Эти другие чуждались эпикуровского «сада» с его истомой и закаляли свою волю в колоннадах Стои
— той «Пестрой» Стои, которую некогда Кимон основал и Полигнот украсил своими героическими фресками (выше, с. 169). Здесь приблизительно с 300 года до Р.Х. учил Зенон из кипрского Китиона, построивший свою мужественную этику на физике Гераклита, что теперь было действительным анахронизмом. Но это не чувствовалось; сама же этика стоицизма имела религиозную окраску. Божий промысел есть, и нравственный долг человека — следовать божьему голосу в своей груди. Кто это делает неукоснительно — тот мудрец; а таковой блажен, подобно Зевсу, во всяком положении своей жизни... Даже на пытке? Да, ибо физическая боль не есть зло в глазах мудреца, таковым он признает только порок. А кто не мудрец, тот глупец, и между глупцами различий нет, как нет различий между падением в пропасть того, кто на вершок, и того, кто на аршин оступится. При таких условиях мудрецов окажется очень немного, но много должно быть стремящихся к мудрости. Эти, имея перед собой недоступную им пока arete-добродетель, пусть пока избирают «предпочтительное» (proegmena) и избегают «непредпочтительного» (apoproegmena), оставаясь равнодушны к «безразличному» (adiaphora).Так этажом ниже этики совершенства стоицизм развил и обставил свою практическую этику, учащую всякого стремящегося к совершенству человека, в чем его нравственный долг
(kathekon, лат. officium) в каждом положении его жизни. Для его определения нужно прислушаться к тому, куда нас зовет божий глас — или, что одно и то же, голос природы в нашей груди. Мы убедимся, что он зовет нас, во-первых, к общению с ближними, во-вторых, к исследованию внешнего и внутреннего мира, в-третьих, к первенству (мы узнаем здесь Элладу с ее агонистикой), в-четвертых, к развитию нашей индивидуальности. Из этих четырех влечений расцветают четыре кардинальные (платоновские) добродетели: справедливость (dikaiosyne, justitia), мудрость (sophia, sapientia), мужество (andreia, fortitudo) и четвертая, для нас непереводимая (sophrosyne, temperantia). Из них первые три имеют своим идеалом нравственное (to kalon, honestum), четвертая — пристойное (to prepon, decorum). Но все побуждают нас к деятельности и представляют нам жизнь положительной ценностью. Счастье в жизни возможно, так как возможна добродетель, а добродетель себе довлеет для счастливой жизни (virtue ad beate vivendum se ipsa contenta esta[24]). Такова героическая тема стоицизма.В сущности, это была платоновская автономная мораль о добродетели как здоровье души, только развитая и приноровленная к различным положениям жизни.
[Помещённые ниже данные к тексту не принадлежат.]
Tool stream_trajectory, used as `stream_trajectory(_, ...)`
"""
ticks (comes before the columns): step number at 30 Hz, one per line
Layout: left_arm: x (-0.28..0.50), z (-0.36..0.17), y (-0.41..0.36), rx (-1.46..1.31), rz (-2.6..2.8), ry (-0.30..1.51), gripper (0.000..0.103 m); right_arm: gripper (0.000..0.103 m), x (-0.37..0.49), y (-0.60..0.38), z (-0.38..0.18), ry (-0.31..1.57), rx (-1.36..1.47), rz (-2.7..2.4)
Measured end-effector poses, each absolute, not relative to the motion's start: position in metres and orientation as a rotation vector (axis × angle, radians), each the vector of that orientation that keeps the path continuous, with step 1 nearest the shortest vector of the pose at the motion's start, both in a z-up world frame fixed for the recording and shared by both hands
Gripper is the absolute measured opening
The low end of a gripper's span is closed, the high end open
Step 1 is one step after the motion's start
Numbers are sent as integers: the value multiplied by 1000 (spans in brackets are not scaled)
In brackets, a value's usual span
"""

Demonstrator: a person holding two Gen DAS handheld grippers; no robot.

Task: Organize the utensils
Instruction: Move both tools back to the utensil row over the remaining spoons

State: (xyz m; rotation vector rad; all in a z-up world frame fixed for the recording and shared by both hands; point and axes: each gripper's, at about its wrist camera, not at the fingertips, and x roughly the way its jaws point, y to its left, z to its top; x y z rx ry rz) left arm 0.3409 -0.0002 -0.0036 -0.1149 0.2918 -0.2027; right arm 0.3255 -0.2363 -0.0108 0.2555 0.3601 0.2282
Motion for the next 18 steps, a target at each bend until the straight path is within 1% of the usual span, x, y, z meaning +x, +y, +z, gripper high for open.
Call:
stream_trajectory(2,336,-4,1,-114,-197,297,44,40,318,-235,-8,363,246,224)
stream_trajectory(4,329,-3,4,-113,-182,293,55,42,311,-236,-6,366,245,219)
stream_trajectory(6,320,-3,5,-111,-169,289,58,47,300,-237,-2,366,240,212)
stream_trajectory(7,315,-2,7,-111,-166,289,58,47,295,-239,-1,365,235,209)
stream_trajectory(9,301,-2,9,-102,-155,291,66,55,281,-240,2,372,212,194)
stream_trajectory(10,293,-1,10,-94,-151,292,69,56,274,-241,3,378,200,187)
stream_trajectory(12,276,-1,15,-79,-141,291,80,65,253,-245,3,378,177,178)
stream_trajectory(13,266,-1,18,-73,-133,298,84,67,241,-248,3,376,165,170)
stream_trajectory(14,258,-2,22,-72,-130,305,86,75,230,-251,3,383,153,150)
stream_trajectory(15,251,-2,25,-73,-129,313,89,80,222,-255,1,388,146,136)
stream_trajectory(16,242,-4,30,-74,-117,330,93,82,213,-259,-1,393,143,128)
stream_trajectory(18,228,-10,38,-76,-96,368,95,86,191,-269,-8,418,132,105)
Обработал это учение стоик II века до Р.Х., родосский уроженец Панэций
в своем сочинении «О нравственном долге». Он же переселился в Рим и стал там учителем кружка Сципиона Младшего, в который входили лучшие люди тогдашнего римского общества. Его проповедь нашла в нем живой отклик; благодаря ей стоицизм стал национальной философией Рима.Глава II. Наука
§ 10. Самой утешительной стороной тогдашней жизни в эллинистических государствах является, несомненно, научное движение, которое никогда ни до, ни после не было таким стремительным.
Содействовало ему в значительной степени создание новых научных центров.
Образцами послужили те, которые возникли в Афинах IV века до Р.Х.: Академия Платона и Лицей Аристотеля; к ним присоединились к концу этого века «сад» Эпикура и Стоя Зенона. Благодаря Деметрию Фалерскому (ученику Аристотеля), который в 317-308 годах до Р.Х. управлял Афинами в качестве наместника македонского царя Кассандра, Лицей получил значение так называемого «юридического лица», то есть право владения имуществом как учреждение; это право было затем присвоено и остальным из названных философских школ. Тот же Деметрий Фалерский, будучи в 308 году изгнан Деметрием Полиоркетом, принял приглашение Птолемея I Сотера поселиться у него в Александрии; он внушил ему мысль основать и у себя научное учреждение наподобие афинских. Так возник александрийский Мусей (Museion, то есть «святыня муз»), совмещавший в себе наши академию, университет и библиотеку (но не музей в нашем смысле слова). Благодаря щедротам первых двух Птолемеев этот Мусей далеко оставил за собой афинские учреждения. Особенно славной была его библиотека, в которой насчитывалось уже при Птолемее II Филадельфе без малого пятьсот тысяч «книг»; в I веке при Клеопатре число книг достигло семисот тысяч. По примеру Птолемеев и Селевкиды основали библиотеку в Антиохии и Атталиды в Пергаме, причем второй по важности стала пергамская (около двухсот тысяч «книг»).